2019年10月30日現在、日本の医療現場では驚くべき技術革新が進行しています。その中心にあるのが、名医の手技を場所の制約なく再現しようとする「医療ロボット」の存在です。これまで手術といえば、患者と医師が同じ場所にいることが大前提でした。しかし、最新テクノロジーの進展により、遠く離れた場所にいる執刀医がロボットを操り、命を救う「遠隔手術」の実現が現実味を帯びてきています。
SNS上でも「離島や過疎地でも最高レベルの治療が受けられるようになるのでは」と、医療格差の是正を期待する声が数多く上がっています。特に医師不足が深刻化する地方にとって、この技術はまさに救世主と言えるでしょう。最新のITと医療が融合する「医ノベーション」は、私たちの安心を支える新たなインフラになろうとしています。
手術支援ロボット「ダヴィンチ」が変える執刀の常識
福岡市の九州大学病院では、2019年10月上旬、最先端の手術支援ロボット「ダヴィンチ」を用いた高度な手術が行われていました。このシステムは、医師が「コンソール」と呼ばれるコックピットのような操作台に座り、3Dハイビジョンカメラで体内の鮮明な映像を見ながら、4本のアームを操るものです。

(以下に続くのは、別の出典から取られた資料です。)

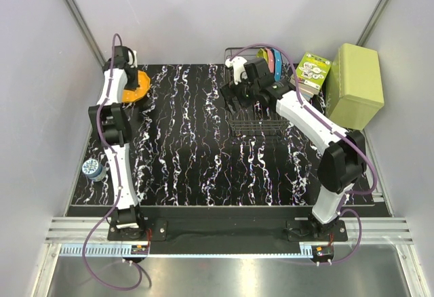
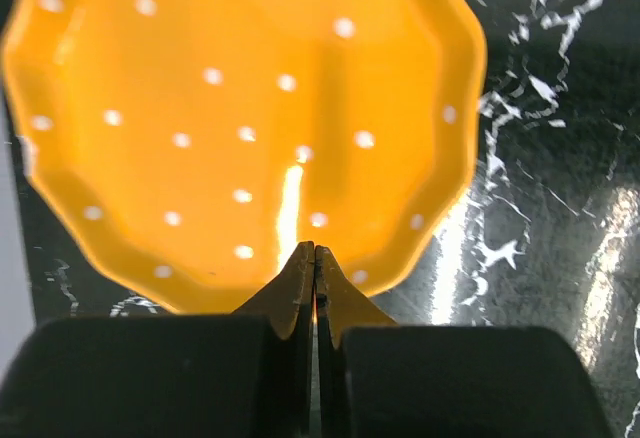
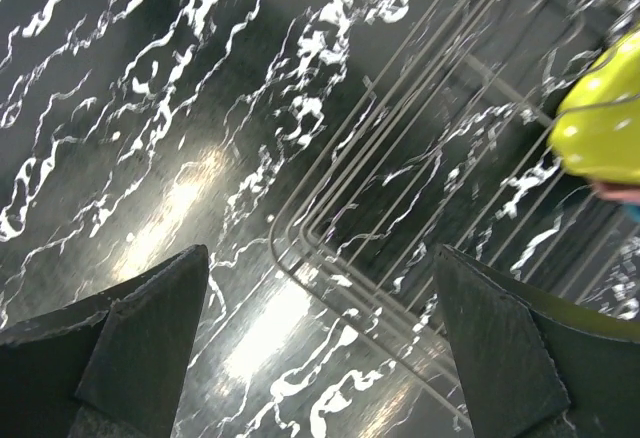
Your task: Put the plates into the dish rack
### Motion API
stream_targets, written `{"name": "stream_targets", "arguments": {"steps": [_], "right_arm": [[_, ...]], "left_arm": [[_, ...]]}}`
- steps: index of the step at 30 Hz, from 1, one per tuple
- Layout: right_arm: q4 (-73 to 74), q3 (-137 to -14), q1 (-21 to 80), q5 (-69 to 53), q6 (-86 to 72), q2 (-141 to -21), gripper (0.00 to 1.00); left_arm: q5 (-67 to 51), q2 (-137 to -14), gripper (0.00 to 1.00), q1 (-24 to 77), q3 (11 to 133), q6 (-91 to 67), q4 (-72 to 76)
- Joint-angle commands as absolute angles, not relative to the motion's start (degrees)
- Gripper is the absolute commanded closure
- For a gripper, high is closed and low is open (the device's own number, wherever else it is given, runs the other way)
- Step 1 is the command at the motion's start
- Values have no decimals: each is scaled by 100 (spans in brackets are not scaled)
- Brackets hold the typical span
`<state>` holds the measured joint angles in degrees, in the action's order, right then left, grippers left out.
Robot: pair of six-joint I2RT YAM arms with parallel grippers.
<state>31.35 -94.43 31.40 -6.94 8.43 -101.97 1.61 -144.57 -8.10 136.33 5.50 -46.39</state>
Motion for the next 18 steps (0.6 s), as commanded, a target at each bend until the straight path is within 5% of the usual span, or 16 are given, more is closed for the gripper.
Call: {"name": "stream_targets", "arguments": {"steps": [1,13,18], "right_arm": [[3050,-9422,3085,-1028,659,-9976,0],[3102,-9141,3050,-1098,694,-9853,0],[3208,-8851,3032,-1256,519,-9651,0]], "left_arm": [[-35,-14282,100,-809,13703,492,-4368],[-869,-13678,94,-835,12236,816,-5168],[-1353,-13150,100,-721,11182,1684,-6105]]}}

ダヴィンチの最大の特徴は、人間の手以上の可動域を持つ精密な動きと、手ぶれを自動で補正する機能にあります。これにより、数ミリ単位の極めて微細な縫合も正確に行うことが可能です。現在は同じ手術室内での運用が主ですが、将来的には通信回線を介して、都市部の名医が地方のロボットを動かすといった「遠隔執刀」が期待されています。
こうした技術が必要とされる背景には、外科医の偏在と減少という切実な問題があります。日本外科学会の理事長を務める森正樹教授は、このままでは将来的に地方での手術が困難になると警鐘を鳴らしています。遠隔手術という「創造的破壊(ディスラプション)」こそが、医療崩壊を防ぐ鍵になるという意見には、私も強く共感いたします。
次世代通信とVRが支える「技術伝承」の新時代
遠隔手術を実現する上で最大の壁となるのが、通信の遅延です。コンマ数秒のズレが命取りになるため、5G(第5世代移動通信システム)を超えるような、超高速かつ安定したネットワークの構築が急務となっています。また、万が一のトラブルの際に誰が責任を負うのかという法的・倫理的な指針作りも、技術開発と並行して進める必要があります。
一方で、若手医師への技術継承にも革新が起きています。ジョンソン・エンド・ジョンソン日本法人は、2019年からVR(仮想現実)を活用したトレーニング機器の貸し出しを開始しました。VRとは、専用のゴーグルを装着することで、360度全方位の映像の中に没入し、あたかもその場にいるような体験ができる技術のことです。
このVR教材では、心房細動(心臓が不規則に脈打つ病気)の治療法である「アブレーション」などの神業を、名医のすぐ隣で見学しているかのような視点で学べます。多忙な名医から直接指導を受ける時間が限られる中、VRによる疑似体験は、効率的なスキルアップを支える強力なツールとなるでしょう。
1804年に世界初の全身麻酔手術を成功させた華岡青洲の時代から約200年。医療は今、ロボットとデジタル技術によって「距離」と「時間」の壁を越えようとしています。テクノロジーが名医の指先を全国に届ける未来は、もうすぐそこまで来ているのです。